璃奈ちゃんボードにはそんな役割がありました。言うなれば、璃奈ちゃんボードが璃奈ちゃんの「心のコンバータ」として機能していたわけですね。
天王寺璃奈ちゃんが、この「璃奈ちゃんボード」というデジタル出力モジュールを通して少しずつ感情を表現できるようになる過程は、これまでのキズナエピソード等でも描かれていました。
ただ知っての通り、A/D変換を行っている限り、誤差として失われてしまう情報(感情)は必ず存在します。「人との繋がり」に重きを置く璃奈ちゃんにとって、自分の感情を的確に相手に伝えられないことほど心苦しいことはないでしょう。
そこで、璃奈ちゃんはどうしたのか。
その答えは、3rdアルバムの中にありました。
アナログハート
『アナログハート』。
虹ヶ咲学園スクールアイドル同好会3rdアルバム収録の、璃奈ちゃんのソロ曲です。
以前の記事で、3rdアルバムではメンバーの「成長」が描かれているとお話しました。それは璃奈ちゃんも例外ではありません。
璃奈ちゃんボードを通して、少しずつ感情を表現できるようになった璃奈ちゃん。そして、ボードの有無にかかわらず、自分のことを自分として見てくれる、認めてくれる人がいるという事を、スクールアイドル活動を通して知りました。
そんな成長を踏まえて、璃奈ちゃんが歩み出すと決めた次のステップ。それは「自分の感情を全てありのままに表現すること」。つまり「感情のアナログ出力」です。
ボードの有無にかかわらず、自分のことを認めてくれる人がいるのなら、自分も、少しも切り捨てられていない「アナログ」な想いで応えたい。これこそが『アナログハート』という曲名に込められた璃奈ちゃんの思いなのではないでしょうか。

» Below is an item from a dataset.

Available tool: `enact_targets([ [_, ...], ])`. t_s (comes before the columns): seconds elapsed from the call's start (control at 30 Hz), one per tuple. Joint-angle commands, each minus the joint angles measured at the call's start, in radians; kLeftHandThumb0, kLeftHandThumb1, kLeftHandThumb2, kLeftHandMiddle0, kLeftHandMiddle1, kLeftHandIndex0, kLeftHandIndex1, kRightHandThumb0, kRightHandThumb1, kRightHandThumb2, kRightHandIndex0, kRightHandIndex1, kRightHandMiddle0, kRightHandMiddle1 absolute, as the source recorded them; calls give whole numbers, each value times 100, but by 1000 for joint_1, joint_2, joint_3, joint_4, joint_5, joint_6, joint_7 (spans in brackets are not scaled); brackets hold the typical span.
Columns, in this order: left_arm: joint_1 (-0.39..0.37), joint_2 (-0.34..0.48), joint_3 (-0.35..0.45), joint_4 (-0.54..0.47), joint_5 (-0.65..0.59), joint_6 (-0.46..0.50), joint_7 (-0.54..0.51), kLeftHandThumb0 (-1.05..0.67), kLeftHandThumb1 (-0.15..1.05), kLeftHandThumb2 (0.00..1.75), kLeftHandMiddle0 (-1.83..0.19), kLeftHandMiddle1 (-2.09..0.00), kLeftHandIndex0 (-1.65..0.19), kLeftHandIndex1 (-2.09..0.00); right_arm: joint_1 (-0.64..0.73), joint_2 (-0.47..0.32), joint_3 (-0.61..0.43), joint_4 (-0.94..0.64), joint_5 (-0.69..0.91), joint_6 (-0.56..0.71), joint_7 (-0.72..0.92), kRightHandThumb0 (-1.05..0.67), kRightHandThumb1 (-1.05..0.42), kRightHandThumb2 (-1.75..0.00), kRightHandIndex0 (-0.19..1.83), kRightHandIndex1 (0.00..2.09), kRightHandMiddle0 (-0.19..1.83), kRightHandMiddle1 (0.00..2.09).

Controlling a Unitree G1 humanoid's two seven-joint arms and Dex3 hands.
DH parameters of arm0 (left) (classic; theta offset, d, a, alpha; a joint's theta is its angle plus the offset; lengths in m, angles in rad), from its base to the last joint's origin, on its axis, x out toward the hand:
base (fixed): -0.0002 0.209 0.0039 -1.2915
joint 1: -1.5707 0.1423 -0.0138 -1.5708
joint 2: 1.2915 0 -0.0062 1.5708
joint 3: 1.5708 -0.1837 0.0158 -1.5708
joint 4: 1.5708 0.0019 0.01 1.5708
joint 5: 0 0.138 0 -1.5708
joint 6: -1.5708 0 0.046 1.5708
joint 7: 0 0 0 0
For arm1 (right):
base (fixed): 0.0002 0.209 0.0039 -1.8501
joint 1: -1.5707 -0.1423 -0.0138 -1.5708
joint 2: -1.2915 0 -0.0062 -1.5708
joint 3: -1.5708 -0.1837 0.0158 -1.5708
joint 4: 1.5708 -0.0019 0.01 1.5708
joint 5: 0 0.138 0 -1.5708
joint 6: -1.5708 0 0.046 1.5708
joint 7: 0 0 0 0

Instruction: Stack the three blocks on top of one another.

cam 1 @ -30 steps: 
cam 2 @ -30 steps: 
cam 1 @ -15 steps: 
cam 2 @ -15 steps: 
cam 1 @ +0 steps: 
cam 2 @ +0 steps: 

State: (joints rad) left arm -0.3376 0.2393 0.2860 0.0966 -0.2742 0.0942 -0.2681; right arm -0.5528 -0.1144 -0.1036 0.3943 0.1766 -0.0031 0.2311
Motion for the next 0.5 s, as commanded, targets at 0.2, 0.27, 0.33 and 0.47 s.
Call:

ここにきて、なぜ璃奈ちゃんが「アナログ」をテーマにした曲を歌ったのか。この冒頭の問いに答えるとするならば、「否。今までの成長があったからこそ、アナログをテーマにした曲を歌うことができた」なのではないかな、と私は思います。
そして、アナログな感情を伝えるためには、「素顔」というアナログ出力モジュールを動かさなければなりません。
虹ヶ咲2nd Liveで披露された『アナログハート』の映像で璃奈ちゃんがボードを着けていなかったのも、そういう理由なのかもしれませんね。
オワリニ
さて、今回は少し専門的なお話も交えつつ、天王寺璃奈ちゃんというキャラクターについての掘り下げを行ってみました。
アニメ放送前に仕上げておきたかったネタだったので、無事書き終えられてよかったです。
あと、眠くならずにここまでお読みいただいた方、すごいです。私なら途中で寝てます。
根気よく読んでいただきありがとうございます。
今回お話しした "「アナログ」と「デジタル」" という観点を持って、璃奈ちゃんのストーリーや曲などにもう一度触れてみるのもまた面白いかと思いますので、是非。
明日(もう今日じゃん!!!)からはニジガクアニメも始まるので、またこのブログでも色々綴れたらな~なんて思います。
それでは、今回も長々とオタクの戯言にお付き合いいただき、ありがとうございました。